Data:
========

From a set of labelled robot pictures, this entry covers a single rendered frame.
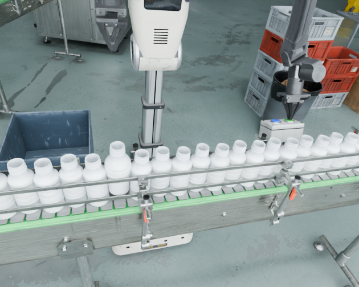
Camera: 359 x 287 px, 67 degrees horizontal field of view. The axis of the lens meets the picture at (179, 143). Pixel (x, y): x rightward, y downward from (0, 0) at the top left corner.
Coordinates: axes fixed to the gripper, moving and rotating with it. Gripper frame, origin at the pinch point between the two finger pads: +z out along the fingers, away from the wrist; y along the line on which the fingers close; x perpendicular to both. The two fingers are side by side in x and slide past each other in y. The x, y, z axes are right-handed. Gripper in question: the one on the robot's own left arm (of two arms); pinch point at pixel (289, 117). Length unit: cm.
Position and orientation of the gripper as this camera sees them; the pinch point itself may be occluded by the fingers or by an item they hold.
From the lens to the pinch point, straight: 111.9
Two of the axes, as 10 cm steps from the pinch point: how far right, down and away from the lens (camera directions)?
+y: 9.6, -0.8, 2.6
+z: -0.1, 9.4, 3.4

========

What is expected:
Each line from the one containing "From the lens to" through the final line of the records must be repeated exactly, with no line added or dropped.

Response area:
From the lens to the pinch point, straight: 111.9
Two of the axes, as 10 cm steps from the pinch point: how far right, down and away from the lens (camera directions)?
+y: 9.6, -0.8, 2.6
+z: -0.1, 9.4, 3.4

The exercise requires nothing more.